Copy out all lines in the data below containing the string "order".

*Data listing*:
..........
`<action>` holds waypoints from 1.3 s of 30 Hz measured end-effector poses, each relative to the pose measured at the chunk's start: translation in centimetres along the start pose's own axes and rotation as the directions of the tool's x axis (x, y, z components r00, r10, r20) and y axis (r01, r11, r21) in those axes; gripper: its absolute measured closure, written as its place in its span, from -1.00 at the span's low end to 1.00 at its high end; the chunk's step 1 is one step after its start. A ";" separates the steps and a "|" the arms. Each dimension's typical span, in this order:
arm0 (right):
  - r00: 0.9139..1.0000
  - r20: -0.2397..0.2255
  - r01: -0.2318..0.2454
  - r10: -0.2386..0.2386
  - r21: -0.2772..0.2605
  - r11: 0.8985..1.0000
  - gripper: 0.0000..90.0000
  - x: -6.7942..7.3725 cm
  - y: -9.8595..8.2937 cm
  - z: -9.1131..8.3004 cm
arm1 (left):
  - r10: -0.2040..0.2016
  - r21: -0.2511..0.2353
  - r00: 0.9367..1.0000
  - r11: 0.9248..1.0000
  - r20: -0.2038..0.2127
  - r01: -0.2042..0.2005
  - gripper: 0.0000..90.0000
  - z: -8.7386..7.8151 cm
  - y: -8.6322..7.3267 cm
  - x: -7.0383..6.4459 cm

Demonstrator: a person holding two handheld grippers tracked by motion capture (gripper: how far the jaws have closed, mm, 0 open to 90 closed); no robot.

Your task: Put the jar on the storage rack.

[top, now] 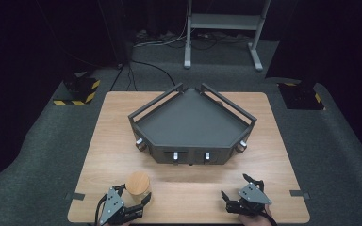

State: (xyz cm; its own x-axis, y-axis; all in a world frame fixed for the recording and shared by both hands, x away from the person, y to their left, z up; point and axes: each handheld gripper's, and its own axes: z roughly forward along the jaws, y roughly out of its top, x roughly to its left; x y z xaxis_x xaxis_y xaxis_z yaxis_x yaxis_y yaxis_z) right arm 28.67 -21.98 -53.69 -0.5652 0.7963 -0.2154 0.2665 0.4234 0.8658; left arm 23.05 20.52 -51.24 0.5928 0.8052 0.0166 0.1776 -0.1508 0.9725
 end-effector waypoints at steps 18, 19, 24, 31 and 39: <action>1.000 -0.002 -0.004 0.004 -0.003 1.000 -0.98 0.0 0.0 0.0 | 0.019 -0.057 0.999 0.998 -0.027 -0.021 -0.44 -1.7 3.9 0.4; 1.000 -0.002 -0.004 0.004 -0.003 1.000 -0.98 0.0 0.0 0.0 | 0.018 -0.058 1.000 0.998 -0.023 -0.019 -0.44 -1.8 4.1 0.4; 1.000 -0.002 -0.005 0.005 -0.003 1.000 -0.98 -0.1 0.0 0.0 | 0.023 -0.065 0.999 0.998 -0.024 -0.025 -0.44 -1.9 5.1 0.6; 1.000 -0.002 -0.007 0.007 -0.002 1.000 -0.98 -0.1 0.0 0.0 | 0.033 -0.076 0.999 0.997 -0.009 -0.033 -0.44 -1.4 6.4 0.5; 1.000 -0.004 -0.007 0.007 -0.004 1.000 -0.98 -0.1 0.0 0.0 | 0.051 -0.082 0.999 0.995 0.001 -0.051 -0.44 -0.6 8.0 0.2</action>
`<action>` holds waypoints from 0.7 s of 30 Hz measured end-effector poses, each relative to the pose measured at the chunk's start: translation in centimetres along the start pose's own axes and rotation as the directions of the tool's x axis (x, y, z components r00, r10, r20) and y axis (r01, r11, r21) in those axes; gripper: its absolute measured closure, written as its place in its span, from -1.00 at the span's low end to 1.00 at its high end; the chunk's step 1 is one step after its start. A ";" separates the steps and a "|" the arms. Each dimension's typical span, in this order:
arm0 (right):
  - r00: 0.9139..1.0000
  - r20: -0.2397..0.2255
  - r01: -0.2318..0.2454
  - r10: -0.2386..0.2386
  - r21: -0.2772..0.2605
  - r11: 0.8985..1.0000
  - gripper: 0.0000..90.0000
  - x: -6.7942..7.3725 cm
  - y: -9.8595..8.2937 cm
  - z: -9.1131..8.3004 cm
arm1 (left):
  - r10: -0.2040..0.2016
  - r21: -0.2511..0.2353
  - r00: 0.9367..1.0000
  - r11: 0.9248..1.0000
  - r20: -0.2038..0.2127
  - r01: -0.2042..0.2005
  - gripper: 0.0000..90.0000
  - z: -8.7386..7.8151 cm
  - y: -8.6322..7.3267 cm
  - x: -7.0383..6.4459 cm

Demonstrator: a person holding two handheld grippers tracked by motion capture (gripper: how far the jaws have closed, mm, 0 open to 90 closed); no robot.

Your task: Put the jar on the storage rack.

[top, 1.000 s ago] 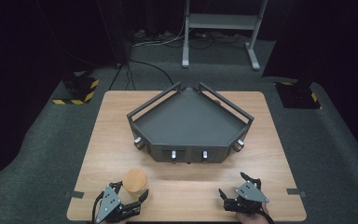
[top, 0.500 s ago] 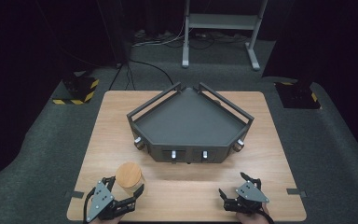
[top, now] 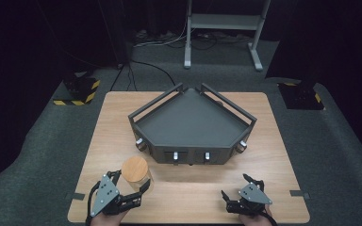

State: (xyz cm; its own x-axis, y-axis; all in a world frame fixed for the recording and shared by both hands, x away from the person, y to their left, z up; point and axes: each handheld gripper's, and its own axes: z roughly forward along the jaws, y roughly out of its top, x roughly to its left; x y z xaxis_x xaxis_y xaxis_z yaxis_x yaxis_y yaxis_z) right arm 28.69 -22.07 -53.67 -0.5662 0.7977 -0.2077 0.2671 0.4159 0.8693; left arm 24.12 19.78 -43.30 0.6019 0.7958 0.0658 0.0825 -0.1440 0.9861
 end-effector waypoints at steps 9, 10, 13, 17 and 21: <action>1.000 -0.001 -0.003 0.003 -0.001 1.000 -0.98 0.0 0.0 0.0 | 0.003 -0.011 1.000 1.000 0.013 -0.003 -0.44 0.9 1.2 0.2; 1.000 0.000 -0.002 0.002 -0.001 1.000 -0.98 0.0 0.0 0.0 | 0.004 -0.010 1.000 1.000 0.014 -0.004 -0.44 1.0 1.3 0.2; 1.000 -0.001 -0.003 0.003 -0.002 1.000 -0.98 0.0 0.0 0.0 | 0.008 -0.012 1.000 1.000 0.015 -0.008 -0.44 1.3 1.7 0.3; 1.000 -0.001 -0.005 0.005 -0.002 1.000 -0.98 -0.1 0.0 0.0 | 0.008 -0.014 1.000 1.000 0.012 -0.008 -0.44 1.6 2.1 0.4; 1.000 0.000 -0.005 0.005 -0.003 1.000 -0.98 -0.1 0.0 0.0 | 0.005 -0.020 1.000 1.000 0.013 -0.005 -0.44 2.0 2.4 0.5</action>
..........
*Response to the task*:
`<action>` holds waypoints from 1.3 s of 30 Hz measured end-effector poses, each relative to the pose measured at the chunk's start: translation in centimetres along the start pose's own axes and rotation as the directions of the tool's x axis (x, y, z components r00, r10, r20) and y axis (r01, r11, r21) in those axes; gripper: its absolute measured closure, written as its place in its span, from -1.00 at the span's low end to 1.00 at its high end; the chunk's step 1 is one step after its start. A ";" separates the steps and a "|" the arms. Each dimension's typical span, in this order:
`<action>` holds waypoints from 0.7 s of 30 Hz measured end-effector poses, each relative to the pose measured at the chunk's start: translation in centimetres along the start pose's own axes and rotation as the directions of the tool's x axis (x, y, z components r00, r10, r20) and y axis (r01, r11, r21) in those axes; gripper: its absolute measured closure, written as its place in its span, from -1.00 at the span's low end to 1.00 at its high end; the chunk's step 1 is one step after its start. A ";" separates the steps and a "|" the arms. Each dimension's typical span, in this order:

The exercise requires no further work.